La justice fonctionne effectivement, mais à quel prix ? Nous nous sommes adaptés, d'abord, par une plus grande productivité : un parquetier français traite 2 500 procédures par an, contre 615 en moyenne européenne. Ce chiffre remarquable traduit les efforts fournis, mais cette capacité d'adaptation se referme comme un piège sur les magistrats : on nous dit que si nous y parvenons, c'est donc que nous n'avons pas besoin de moyens supplémentaires, mais si nous n'y parvenons plus, le rappel à l'ordre est immédiat - nous sommes donc pris entre l'arbre et l'écorce, entre l'exigence de faire toujours plus et celle de ne pas demander de moyens supplémentaires pour y parvenir...

Nous manquons cruellement d'assistants. À Nancy, sans greffier, où nous traitons 45 000 dossiers par an, le substitut du procureur se retrouve tout seul pour les permanences du week-end au palais, il doit veiller à tout, exécuter toutes les tâches - et c'est tout juste s'il ne passe pas la serpillière le dimanche soir...

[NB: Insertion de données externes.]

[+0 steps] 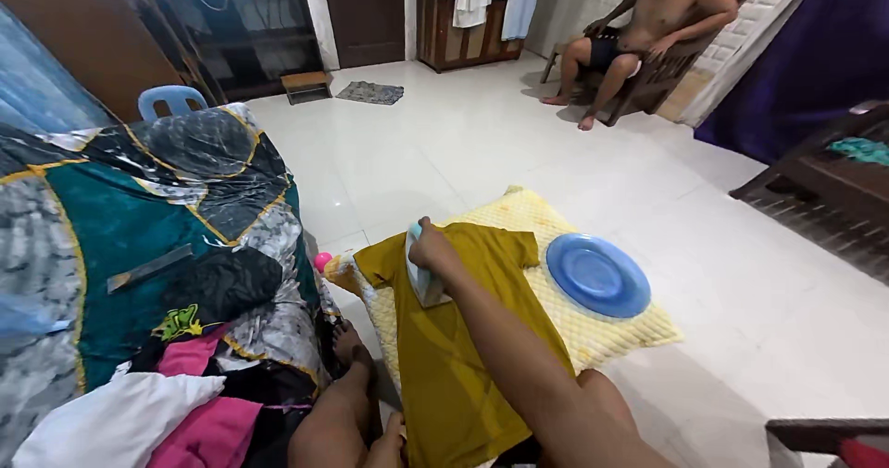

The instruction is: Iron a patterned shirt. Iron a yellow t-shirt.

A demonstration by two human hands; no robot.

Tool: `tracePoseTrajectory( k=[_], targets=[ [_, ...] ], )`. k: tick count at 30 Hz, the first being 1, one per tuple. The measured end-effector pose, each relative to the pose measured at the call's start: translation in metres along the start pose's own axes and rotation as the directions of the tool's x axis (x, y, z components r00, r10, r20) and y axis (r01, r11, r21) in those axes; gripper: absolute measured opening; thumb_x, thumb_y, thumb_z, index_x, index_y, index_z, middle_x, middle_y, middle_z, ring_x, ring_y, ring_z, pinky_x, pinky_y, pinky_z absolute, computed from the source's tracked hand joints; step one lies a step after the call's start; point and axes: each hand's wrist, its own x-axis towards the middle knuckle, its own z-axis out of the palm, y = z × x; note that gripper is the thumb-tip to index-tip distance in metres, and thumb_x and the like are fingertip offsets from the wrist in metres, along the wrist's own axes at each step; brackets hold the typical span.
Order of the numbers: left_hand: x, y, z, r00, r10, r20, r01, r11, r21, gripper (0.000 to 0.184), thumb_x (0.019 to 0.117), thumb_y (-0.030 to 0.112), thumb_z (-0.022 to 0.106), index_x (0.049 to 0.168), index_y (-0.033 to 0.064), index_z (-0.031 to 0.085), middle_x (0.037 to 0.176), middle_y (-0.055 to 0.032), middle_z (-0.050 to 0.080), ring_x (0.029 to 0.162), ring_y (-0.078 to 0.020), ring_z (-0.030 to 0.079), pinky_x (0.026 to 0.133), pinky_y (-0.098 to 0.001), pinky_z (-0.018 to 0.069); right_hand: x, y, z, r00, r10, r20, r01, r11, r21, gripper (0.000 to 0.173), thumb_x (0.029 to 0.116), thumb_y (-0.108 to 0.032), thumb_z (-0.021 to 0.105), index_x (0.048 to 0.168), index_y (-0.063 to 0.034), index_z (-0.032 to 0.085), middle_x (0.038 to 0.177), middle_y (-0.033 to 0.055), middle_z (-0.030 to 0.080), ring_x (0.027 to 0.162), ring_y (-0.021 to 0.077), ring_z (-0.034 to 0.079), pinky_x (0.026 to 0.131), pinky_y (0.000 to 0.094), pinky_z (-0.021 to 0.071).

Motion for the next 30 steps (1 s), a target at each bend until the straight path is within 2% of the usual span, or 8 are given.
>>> tracePoseTrajectory(
  k=[4, 8, 14, 18, 23, 25, 27, 30],
  targets=[
    [0.001, -0.003, 0.001, 1.0, 0.012, 0.0, -0.012, 0.999, -0.046, 0.07, 0.0841, 0.012, 0.081, 0.142, 0.0027, 0.043, 0.103, -0.0176, 0.073, 0.093, -0.0299, 0.073, 0.088, -0.0513, 0.0597, -0.002, 0.006, 0.003, 1.0, -0.019, 0.002, 0.019, 1.0, 0.005, 0.083, 0.0826, -0.02, 0.07, 0.157, -0.0171, 0.032, 0.119, 0.0206, 0.069, 0.108, 0.039, 0.069, 0.086, 0.0613, 0.0566],
    [0.006, -0.009, 0.005, 1.0, 0.0, 0.005, 0.0, 0.998, -0.065, 0.077, 0.0823, 0.014, 0.084, 0.146, 0.0056, 0.04, 0.102, -0.0149, 0.073, 0.089, -0.027, 0.073, 0.085, -0.0485, 0.0609, -0.063, 0.039, 0.009, 0.999, 0.022, 0.045, -0.022, 1.0, 0.0, 0.09, 0.0797, -0.016, 0.071, 0.159, -0.0237, 0.029, 0.113, 0.0185, 0.071, 0.1, 0.0383, 0.071, 0.08, 0.0616, 0.0583],
    [0.005, -0.006, 0.004, 1.0, 0.006, 0.003, -0.006, 0.996, -0.092, 0.079, 0.0816, 0.011, 0.084, 0.146, 0.0063, 0.039, 0.102, -0.0151, 0.073, 0.092, -0.0274, 0.074, 0.087, -0.0486, 0.0612, -0.2, 0.098, 0.01, 0.983, 0.113, 0.146, -0.109, 0.993, -0.035, 0.079, 0.0965, -0.025, 0.063, 0.164, -0.0278, 0.023, 0.108, 0.0182, 0.072, 0.095, 0.0387, 0.073, 0.082, 0.0609, 0.0586],
    [0.008, -0.009, 0.004, 1.0, 0.009, 0.013, -0.007, 0.996, -0.087, 0.08, 0.0808, 0.011, 0.085, 0.146, 0.0062, 0.037, 0.1, -0.0144, 0.072, 0.09, -0.0258, 0.073, 0.086, -0.0468, 0.061, -0.242, 0.118, 0.013, 0.972, 0.144, 0.186, -0.133, 0.989, -0.068, 0.073, 0.1019, -0.028, 0.058, 0.165, -0.0274, 0.021, 0.107, 0.018, 0.072, 0.097, 0.0383, 0.073, 0.085, 0.058, 0.0585],
    [0.009, -0.012, 0.005, 1.0, 0.02, 0.006, -0.019, 0.99, -0.137, 0.083, 0.0802, 0.01, 0.085, 0.147, 0.0038, 0.036, 0.103, -0.016, 0.073, 0.092, -0.0261, 0.074, 0.088, -0.0473, 0.0603, -0.212, 0.115, 0.01, 0.982, 0.107, 0.158, -0.101, 0.994, -0.047, 0.072, 0.1008, -0.028, 0.059, 0.164, -0.0286, 0.023, 0.107, 0.0178, 0.072, 0.095, 0.0384, 0.073, 0.082, 0.0596, 0.0588],
    [0.012, -0.021, 0.007, 1.0, 0.022, -0.013, -0.023, 0.99, -0.14, 0.083, 0.0789, 0.014, 0.086, 0.146, 0.0048, 0.038, 0.104, -0.0154, 0.073, 0.091, -0.0255, 0.074, 0.086, -0.0472, 0.0616, -0.18, 0.104, 0.006, 0.989, 0.084, 0.119, -0.084, 0.996, -0.007, 0.074, 0.0978, -0.025, 0.061, 0.162, -0.0285, 0.026, 0.107, 0.0189, 0.072, 0.095, 0.0393, 0.073, 0.08, 0.0608, 0.0591],
    [0.013, -0.023, 0.008, 0.999, 0.03, -0.022, -0.033, 0.99, -0.14, 0.083, 0.0789, 0.014, 0.086, 0.146, 0.0044, 0.039, 0.105, -0.0162, 0.072, 0.092, -0.0259, 0.073, 0.086, -0.0475, 0.0615, -0.139, 0.087, -0.002, 0.995, 0.058, 0.075, -0.061, 0.997, 0.039, 0.08, 0.091, -0.02, 0.067, 0.161, -0.0266, 0.028, 0.11, 0.0204, 0.071, 0.097, 0.0412, 0.072, 0.079, 0.0633, 0.0582],
    [0.014, -0.021, 0.007, 0.999, 0.036, -0.013, -0.038, 0.989, -0.142, 0.082, 0.0785, 0.011, 0.086, 0.145, 0.0044, 0.038, 0.103, -0.0152, 0.073, 0.091, -0.0249, 0.074, 0.085, -0.0453, 0.0622, -0.066, 0.058, -0.016, 0.999, 0.032, 0.013, -0.033, 0.998, 0.059, 0.087, 0.0829, -0.018, 0.072, 0.159, -0.0176, 0.03, 0.122, 0.0227, 0.068, 0.109, 0.0424, 0.068, 0.086, 0.0646, 0.0562]
  ],
)
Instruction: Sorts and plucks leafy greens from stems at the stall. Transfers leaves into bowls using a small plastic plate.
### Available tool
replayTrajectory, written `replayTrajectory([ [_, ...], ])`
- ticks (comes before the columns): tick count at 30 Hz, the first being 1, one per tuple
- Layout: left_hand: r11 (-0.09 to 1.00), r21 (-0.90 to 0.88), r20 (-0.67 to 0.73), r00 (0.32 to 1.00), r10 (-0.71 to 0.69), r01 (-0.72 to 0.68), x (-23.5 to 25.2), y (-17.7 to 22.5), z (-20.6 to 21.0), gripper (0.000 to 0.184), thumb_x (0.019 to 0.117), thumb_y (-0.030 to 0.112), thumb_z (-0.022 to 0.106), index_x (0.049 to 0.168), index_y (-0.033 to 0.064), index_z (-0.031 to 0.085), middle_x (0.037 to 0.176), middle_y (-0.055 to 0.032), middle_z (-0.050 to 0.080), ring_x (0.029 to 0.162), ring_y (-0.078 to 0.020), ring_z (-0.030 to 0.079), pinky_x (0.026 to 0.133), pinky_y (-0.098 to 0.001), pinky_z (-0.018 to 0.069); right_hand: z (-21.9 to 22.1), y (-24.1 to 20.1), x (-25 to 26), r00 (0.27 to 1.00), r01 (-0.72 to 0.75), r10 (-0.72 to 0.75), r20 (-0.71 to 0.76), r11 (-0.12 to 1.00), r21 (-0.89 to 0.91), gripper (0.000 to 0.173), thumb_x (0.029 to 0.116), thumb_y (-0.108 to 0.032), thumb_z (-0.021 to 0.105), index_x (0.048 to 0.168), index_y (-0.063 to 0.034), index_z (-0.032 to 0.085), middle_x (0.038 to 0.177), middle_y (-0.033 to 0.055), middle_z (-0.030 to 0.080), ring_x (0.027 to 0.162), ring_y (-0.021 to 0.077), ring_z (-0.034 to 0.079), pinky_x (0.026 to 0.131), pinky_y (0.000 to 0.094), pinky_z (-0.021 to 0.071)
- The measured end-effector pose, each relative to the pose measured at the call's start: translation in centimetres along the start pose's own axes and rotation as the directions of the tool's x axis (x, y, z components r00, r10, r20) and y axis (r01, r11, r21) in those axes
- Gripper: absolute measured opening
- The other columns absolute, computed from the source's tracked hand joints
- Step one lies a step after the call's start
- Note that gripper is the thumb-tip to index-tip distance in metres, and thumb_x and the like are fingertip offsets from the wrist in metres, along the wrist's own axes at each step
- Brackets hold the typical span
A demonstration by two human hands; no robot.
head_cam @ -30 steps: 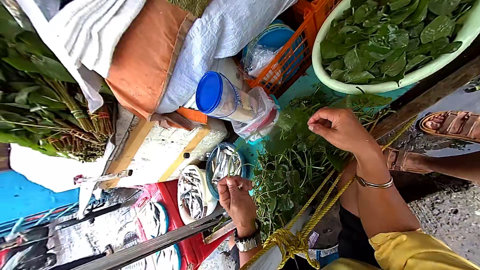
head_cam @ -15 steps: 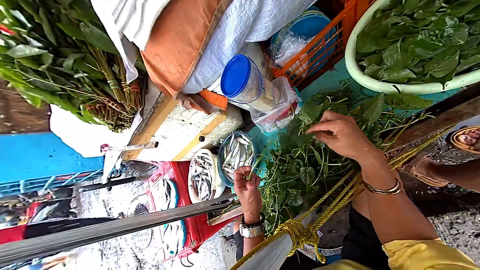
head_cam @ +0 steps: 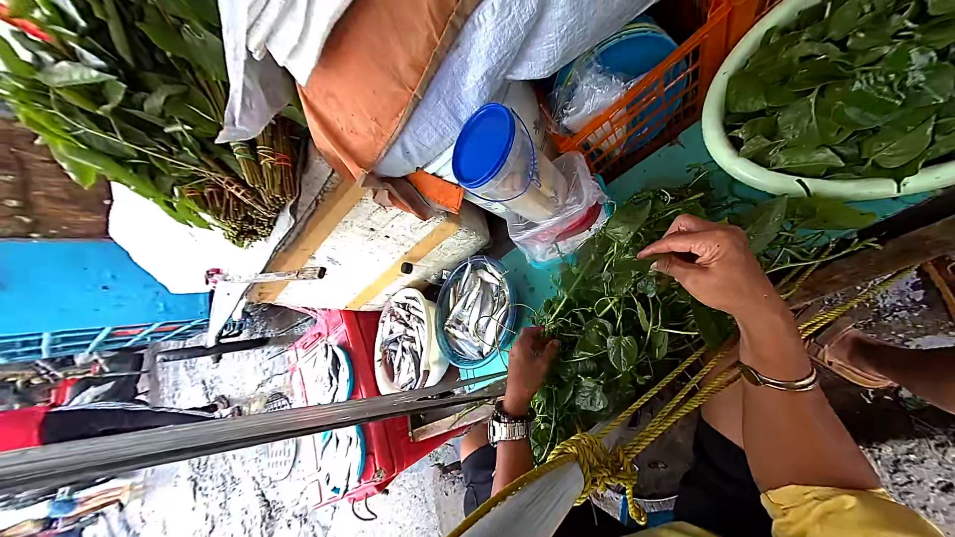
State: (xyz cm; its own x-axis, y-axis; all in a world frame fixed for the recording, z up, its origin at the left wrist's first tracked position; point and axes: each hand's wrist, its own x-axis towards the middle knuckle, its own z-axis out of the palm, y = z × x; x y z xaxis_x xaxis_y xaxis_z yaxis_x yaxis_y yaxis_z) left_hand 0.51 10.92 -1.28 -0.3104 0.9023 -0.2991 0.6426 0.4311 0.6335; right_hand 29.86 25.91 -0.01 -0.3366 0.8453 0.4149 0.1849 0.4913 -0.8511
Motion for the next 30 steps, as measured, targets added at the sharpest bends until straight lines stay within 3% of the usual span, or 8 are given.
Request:
replayTrajectory([
  [5, 0.945, -0.299, -0.18, 0.98, 0.083, -0.135, -1.5, 1.3, -1.8, 0.02, 0.0995, 0.015, 0.06, 0.106, -0.0024, 0.068, 0.087, -0.0039, 0.069, 0.079, -0.0087, 0.065, 0.076, -0.0296, 0.0551, -0.4, -0.4, -0.1, 1.0, 0.01, -0.01, -0.01, 1.0, 0.011, 0.018, 0.0901, 0.0, 0.066, 0.1, -0.0071, 0.08, 0.09, 0.0045, 0.063, 0.077, 0.0082, 0.058, 0.069, 0.0228, 0.0506],
  [11, 0.683, -0.653, -0.415, 0.909, 0.038, -0.327, -3.8, 4.0, -3.3, 0.011, 0.0939, 0.003, 0.055, 0.091, 0.0074, 0.065, 0.08, 0.0021, 0.065, 0.076, -0.0065, 0.062, 0.077, -0.0264, 0.0531, -1.8, -1.7, -0.6, 0.999, -0.03, 0.032, 0.033, 0.999, -0.042, 0.016, 0.0888, 0.0, 0.068, 0.096, -0.0075, 0.08, 0.088, 0.0037, 0.062, 0.074, 0.0094, 0.058, 0.066, 0.0259, 0.051],
  [15, 0.653, -0.572, -0.518, 0.836, 0.181, -0.496, -4.8, 5.5, -3.4, 0.012, 0.0955, 0.002, 0.057, 0.097, 0.0095, 0.067, 0.088, 0.0037, 0.069, 0.083, -0.0053, 0.065, 0.082, -0.0254, 0.0544, -2.1, -2.2, -0.8, 0.996, -0.04, 0.048, 0.08, 0.994, -0.103, 0.016, 0.0876, 0.0, 0.069, 0.096, -0.0081, 0.08, 0.088, 0.0047, 0.062, 0.073, 0.0151, 0.059, 0.066, 0.0367, 0.0522],
  [18, 0.681, -0.489, -0.517, 0.809, 0.278, -0.546, -4.7, 5.2, -2.6, 0.013, 0.0961, 0.002, 0.06, 0.103, 0.0099, 0.068, 0.096, 0.0044, 0.07, 0.091, -0.0055, 0.066, 0.086, -0.0257, 0.0554, -2.3, -2.6, -0.9, 0.982, -0.084, 0.101, 0.159, 0.99, -0.11, 0.026, 0.0856, 0.001, 0.073, 0.11, -0.0084, 0.078, 0.096, 0.0083, 0.064, 0.073, 0.0203, 0.061, 0.064, 0.0434, 0.0543],
  [21, 0.644, -0.567, -0.514, 0.832, 0.211, -0.514, -4.4, 5.5, -1.6, 0.014, 0.097, 0.0, 0.056, 0.101, 0.0065, 0.068, 0.091, 0.0019, 0.07, 0.087, -0.0068, 0.065, 0.084, -0.0261, 0.0546, -2.5, -3.9, -1.2, 0.984, -0.061, 0.074, 0.162, 0.995, -0.085, 0.031, 0.0866, -0.009, 0.073, 0.118, -0.0098, 0.075, 0.103, 0.0066, 0.064, 0.072, 0.0158, 0.058, 0.06, 0.0379, 0.0512],
  [25, 0.532, -0.72, -0.481, 0.873, 0.079, -0.445, -4.5, 6.5, -1.1, 0.02, 0.1001, 0.002, 0.047, 0.097, 0.0051, 0.067, 0.085, -0.0008, 0.07, 0.078, -0.0087, 0.066, 0.079, -0.027, 0.0562, -0.7, -5.9, -1.8, 0.977, 0.106, -0.117, 0.179, 0.992, 0.071, 0.014, 0.0899, -0.019, 0.064, 0.092, -0.0134, 0.076, 0.088, -0.002, 0.062, 0.065, 0.0018, 0.054, 0.054, 0.02, 0.0475],
  [28, 0.491, -0.754, -0.45, 0.888, 0.097, -0.436, -4.8, 6.7, -0.9, 0.018, 0.0995, 0.004, 0.049, 0.096, 0.0066, 0.066, 0.084, -0.0006, 0.068, 0.078, -0.0091, 0.065, 0.079, -0.0275, 0.0551, 1.8, -6.9, -1.7, 0.94, 0.116, -0.155, 0.303, 0.983, 0.143, 0.021, 0.0988, -0.02, 0.061, 0.106, -0.0132, 0.079, 0.089, -0.0011, 0.064, 0.069, 0.0048, 0.058, 0.06, 0.0239, 0.0516],
  [30, 0.543, -0.703, -0.435, 0.882, 0.182, -0.459, -5.2, 6.6, -0.6, 0.015, 0.0987, 0.005, 0.054, 0.097, 0.0095, 0.069, 0.087, 0.0028, 0.069, 0.081, -0.0062, 0.064, 0.079, -0.0258, 0.0542, 3.7, -7.1, -1.5, 0.947, 0.137, -0.178, 0.269, 0.977, 0.165, 0.023, 0.0998, -0.018, 0.06, 0.113, -0.0139, 0.079, 0.09, -0.0002, 0.065, 0.071, 0.007, 0.059, 0.062, 0.0264, 0.0527],
])
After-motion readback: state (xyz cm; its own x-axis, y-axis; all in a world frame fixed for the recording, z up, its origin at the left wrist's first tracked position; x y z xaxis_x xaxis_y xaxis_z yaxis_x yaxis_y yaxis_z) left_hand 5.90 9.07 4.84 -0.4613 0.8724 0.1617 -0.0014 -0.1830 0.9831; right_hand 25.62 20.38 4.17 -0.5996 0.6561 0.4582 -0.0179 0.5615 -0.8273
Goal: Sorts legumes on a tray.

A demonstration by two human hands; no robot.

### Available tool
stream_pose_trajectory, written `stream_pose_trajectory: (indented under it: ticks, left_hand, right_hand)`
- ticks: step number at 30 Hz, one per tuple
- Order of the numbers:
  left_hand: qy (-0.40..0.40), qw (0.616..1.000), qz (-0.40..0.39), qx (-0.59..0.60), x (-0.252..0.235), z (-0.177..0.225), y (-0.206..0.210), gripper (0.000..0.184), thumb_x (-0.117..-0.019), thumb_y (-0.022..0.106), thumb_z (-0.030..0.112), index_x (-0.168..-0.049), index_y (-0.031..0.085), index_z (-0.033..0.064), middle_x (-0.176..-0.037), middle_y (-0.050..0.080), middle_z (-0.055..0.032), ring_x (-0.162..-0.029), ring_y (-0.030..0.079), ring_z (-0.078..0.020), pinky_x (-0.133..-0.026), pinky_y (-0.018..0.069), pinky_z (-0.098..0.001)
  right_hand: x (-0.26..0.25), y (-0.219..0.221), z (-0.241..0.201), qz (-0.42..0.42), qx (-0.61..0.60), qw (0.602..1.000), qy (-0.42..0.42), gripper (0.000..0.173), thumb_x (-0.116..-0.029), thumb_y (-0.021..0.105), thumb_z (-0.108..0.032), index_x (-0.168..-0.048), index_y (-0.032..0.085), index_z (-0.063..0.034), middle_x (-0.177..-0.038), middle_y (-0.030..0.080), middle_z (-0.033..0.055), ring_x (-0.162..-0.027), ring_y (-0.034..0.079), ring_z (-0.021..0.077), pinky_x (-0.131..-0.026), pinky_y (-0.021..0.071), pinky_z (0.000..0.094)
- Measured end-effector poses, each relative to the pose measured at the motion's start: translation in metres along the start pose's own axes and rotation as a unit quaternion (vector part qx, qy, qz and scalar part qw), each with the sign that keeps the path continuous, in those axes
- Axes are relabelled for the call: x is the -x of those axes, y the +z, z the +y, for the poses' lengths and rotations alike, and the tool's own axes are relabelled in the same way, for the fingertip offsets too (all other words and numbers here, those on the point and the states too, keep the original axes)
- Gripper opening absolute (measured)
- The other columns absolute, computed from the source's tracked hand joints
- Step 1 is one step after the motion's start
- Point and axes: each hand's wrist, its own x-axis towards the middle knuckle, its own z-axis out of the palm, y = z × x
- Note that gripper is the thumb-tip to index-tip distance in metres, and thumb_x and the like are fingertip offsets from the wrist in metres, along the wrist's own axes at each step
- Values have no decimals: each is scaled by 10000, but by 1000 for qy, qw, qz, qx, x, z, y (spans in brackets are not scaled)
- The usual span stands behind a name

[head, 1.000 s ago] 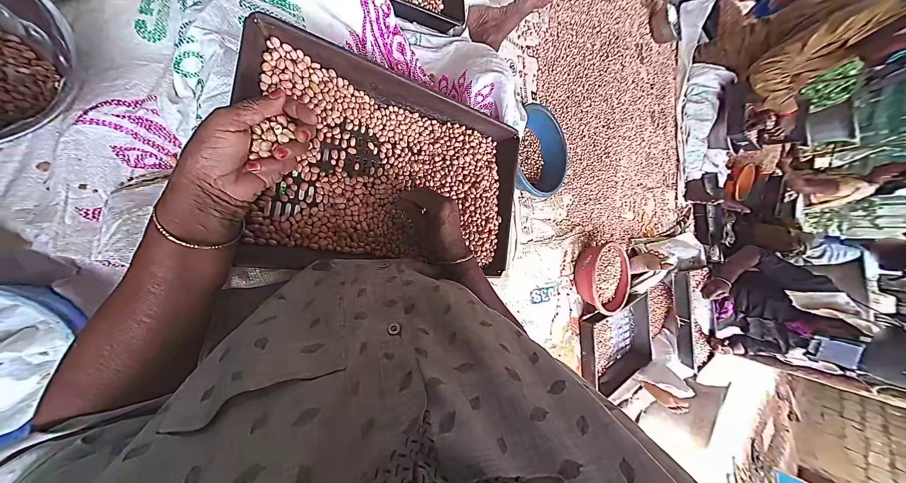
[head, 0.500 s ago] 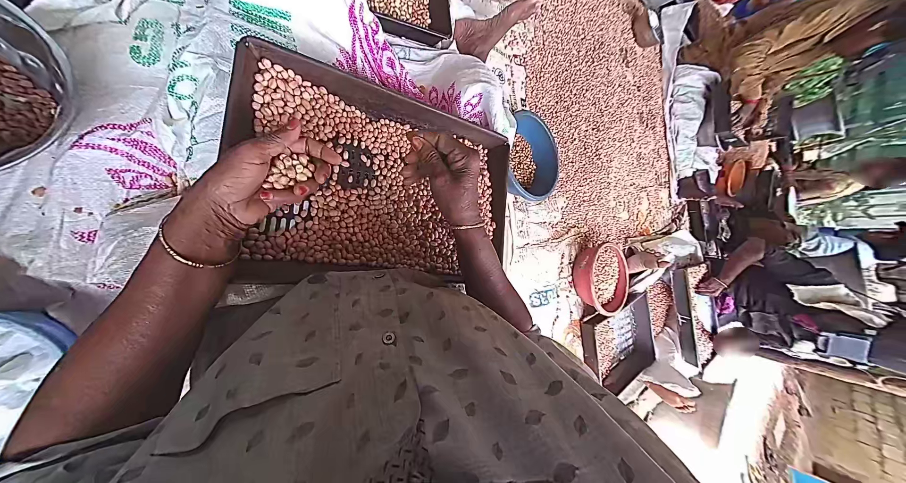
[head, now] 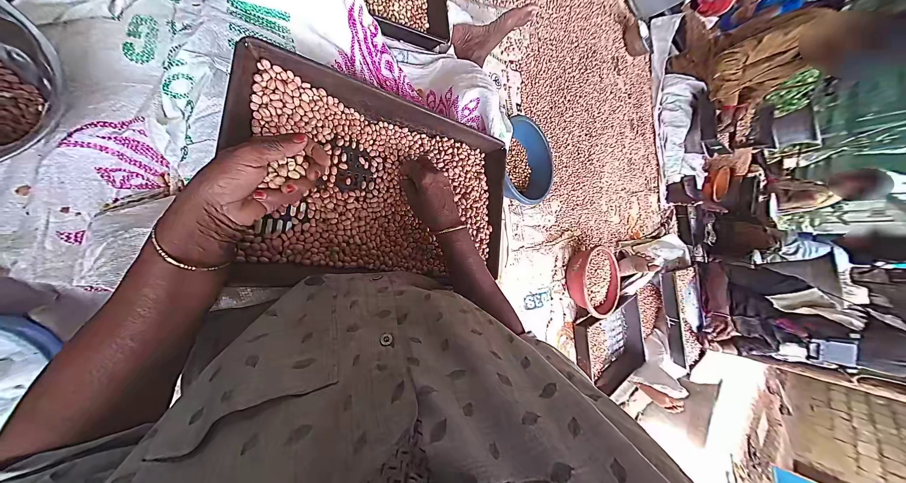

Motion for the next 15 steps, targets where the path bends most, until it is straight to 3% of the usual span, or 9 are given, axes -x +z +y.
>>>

Nous demandons, unanimement, qu'une circulaire de la direction des services judiciaires précise les règles pour le travail au moins le samedi. Nous avons aussi un problème pour mesurer notre travail, cela pèse dans la négociation avec l'administration. Les rémunérations, ensuite, ne sont pas à la hauteur des responsabilités d'un procureur ou d'un président de cour. Nous avons une obligation de résidence, de disponibilité, de mobilité tous les sept ans, mais la prise en compte du logement nous a été supprimée en mai 2012 ; toutes les professions ont vu cette prise en compte rétablie, à l'exception des magistrats : cette restriction est vécue comme une mesure vexatoire.

Ces conditions créent une tension dans le parquet et de la souffrance au travail, qui est nouvelle ; je vois des jeunes excellemment formés, d'un niveau meilleur que le nôtre quand nous entrions dans la carrière, des jeunes qui s'engagent pleinement dans leur métier mais qui sont parfois « lessivés », parce que le travail est trop intense. Cela crée une crise des vocations, en particulier pour les postes de chef de parquet et les candidatures se font désormais rares sur les postes de procureur de la République. Un exemple personnel : avant d'être à Nancy, qui compte 17 parquetiers, j'étais à Ajaccio, où nous étions cinq parquetiers, mais j'ai perdu 1 000 euros par mois au changement de poste.

Ce que nous demandons, ce sont donc des moyens décents pour remplir nos missions, nous le demandons comme magistrats, aussi bien que comme citoyens.